孟晚收拾好自己的情绪同宋亭舟下了车,雪生将他家车上的东西,大部分都搬到祝家专门放物资的马车上。
孟晚同祝泽宁和吴昭远见了礼,“路上还请两位多多照拂。”
两人回礼,“嫂子/弟夫客气了。”
眼见着众人要启程离开,孟晚又匆匆嘱咐雪生一遍,“到了奉天府,一定要寸步不离的跟着郎君,自己也要警觉些,宁可将他人想的坏些,也莫要多什么无用的善心。切记,一切以郎君安危为主。”
雪生郑重的点头,“我记得了夫郎。”便驾上马车扬鞭而去。
头次要和宋亭舟分开这么久,孟晚心里空落落的,他猛地回过头去,不去看身后渐远的马车。
家里一下子少了两个人,愈发冷清起来,常金花还好,经历过几次宋亭舟远行,已经习惯了。
她还怕孟晚不适应,劝他出去看戏听书。
晚上三人都没心思吃喝,干脆煮了锅粥,切了两碗咸菜凑合了一顿。
常金花问:“明天铺子开张人肯定多,家里要不要再招个人洗碗?”
孟晚喝了口粥,没滋没味放下碗,他蔫答答的说:“家里没个汉子在,还是别在外头招人了,咱们就少卖些,早点关铺子收摊。”
“那成,你吃完就回屋吧,这几个碗我和春芳收拾就行。”常金花见他不爱动弹,劝住他动作的手。
“好。”
之后早食铺子恢复买卖,上午卖空了就早早关门,孟晚有时会带常金花去新房看看都需要添置什么大件,和木匠说好不急着做,下月再送。
聂知遥也常约他出去听书,但他现在身边没人,总不能上哪儿都带着婆母,所以十次只去两次。

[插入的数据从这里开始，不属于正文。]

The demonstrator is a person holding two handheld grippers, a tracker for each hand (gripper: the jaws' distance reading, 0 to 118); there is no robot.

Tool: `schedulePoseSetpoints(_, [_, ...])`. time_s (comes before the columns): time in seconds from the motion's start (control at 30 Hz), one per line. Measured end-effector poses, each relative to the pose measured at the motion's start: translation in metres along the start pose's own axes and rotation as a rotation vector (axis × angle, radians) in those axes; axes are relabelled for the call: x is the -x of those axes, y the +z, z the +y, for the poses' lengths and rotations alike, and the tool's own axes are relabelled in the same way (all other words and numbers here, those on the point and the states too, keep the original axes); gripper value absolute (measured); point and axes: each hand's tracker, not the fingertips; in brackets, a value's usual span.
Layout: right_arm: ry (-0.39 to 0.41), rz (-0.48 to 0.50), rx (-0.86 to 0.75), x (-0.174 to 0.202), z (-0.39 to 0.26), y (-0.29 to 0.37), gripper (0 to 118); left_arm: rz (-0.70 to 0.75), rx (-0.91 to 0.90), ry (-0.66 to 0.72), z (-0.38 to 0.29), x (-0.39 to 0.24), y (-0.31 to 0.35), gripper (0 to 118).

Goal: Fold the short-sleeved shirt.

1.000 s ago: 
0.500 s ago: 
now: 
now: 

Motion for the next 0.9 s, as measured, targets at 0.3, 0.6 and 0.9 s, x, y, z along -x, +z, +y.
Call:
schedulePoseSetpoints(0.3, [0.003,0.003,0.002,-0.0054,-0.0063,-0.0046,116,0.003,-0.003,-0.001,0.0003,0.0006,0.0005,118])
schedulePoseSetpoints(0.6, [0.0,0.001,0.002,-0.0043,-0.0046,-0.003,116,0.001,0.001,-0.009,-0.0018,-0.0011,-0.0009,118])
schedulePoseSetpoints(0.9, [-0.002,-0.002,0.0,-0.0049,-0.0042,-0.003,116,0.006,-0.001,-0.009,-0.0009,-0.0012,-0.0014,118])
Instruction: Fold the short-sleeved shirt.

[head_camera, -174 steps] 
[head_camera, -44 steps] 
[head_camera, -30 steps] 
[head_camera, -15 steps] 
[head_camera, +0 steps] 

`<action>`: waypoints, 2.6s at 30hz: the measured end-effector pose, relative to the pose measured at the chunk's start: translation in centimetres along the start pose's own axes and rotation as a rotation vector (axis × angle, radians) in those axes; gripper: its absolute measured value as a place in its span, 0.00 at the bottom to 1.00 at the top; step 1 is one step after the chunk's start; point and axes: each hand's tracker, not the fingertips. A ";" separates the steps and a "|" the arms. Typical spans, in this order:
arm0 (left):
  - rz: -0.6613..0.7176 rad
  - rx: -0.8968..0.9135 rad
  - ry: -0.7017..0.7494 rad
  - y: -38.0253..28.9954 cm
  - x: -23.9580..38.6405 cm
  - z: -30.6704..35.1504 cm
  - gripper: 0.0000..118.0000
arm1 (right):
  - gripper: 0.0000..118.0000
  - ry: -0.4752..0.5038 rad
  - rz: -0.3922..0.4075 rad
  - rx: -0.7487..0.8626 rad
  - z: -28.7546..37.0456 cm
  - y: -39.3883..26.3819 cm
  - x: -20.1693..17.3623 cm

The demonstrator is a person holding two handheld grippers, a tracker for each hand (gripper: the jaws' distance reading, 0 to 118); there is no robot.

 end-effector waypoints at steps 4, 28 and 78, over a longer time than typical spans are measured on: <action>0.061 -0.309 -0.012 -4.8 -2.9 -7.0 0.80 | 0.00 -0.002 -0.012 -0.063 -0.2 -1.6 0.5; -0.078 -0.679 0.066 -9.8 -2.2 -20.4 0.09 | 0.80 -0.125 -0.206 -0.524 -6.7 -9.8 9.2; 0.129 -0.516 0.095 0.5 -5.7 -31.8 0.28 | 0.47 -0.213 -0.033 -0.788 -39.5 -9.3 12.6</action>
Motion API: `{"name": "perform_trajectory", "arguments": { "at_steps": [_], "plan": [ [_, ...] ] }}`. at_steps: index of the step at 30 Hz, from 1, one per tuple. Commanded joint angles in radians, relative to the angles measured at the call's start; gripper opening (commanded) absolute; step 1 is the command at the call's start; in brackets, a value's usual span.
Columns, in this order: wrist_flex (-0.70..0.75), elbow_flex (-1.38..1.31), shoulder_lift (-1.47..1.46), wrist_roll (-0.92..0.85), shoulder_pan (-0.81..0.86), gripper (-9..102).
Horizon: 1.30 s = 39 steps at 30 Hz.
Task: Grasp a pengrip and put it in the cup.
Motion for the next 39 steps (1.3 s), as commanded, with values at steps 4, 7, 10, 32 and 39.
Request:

聂知遥听说了缘由问他:“上次的牙行还算可靠,不如过去挑几个仆从用。”
孟晚还在犹豫,他少有犹豫的时候,一是还不习惯买人作仆,二是他小心谨慎,不太信任这种经过手的下人。
聂知遥劝道:“不若你先看看,遇到合眼缘就留下,不合意一个不留也不打紧。”
孟晚松了口,“那就先看看去吧。”
聂知遥轻笑,“哪儿还用亲自去那等腌臜地方,咱们在聂家等着牙子带人上门挑选即可。”
孟晚摸了摸耳上的银色小圆,是宋亭舟临走前一晚亲手给他戴上的,他从未戴过这种东西,总觉得存在感很强,不自觉的总想摸摸。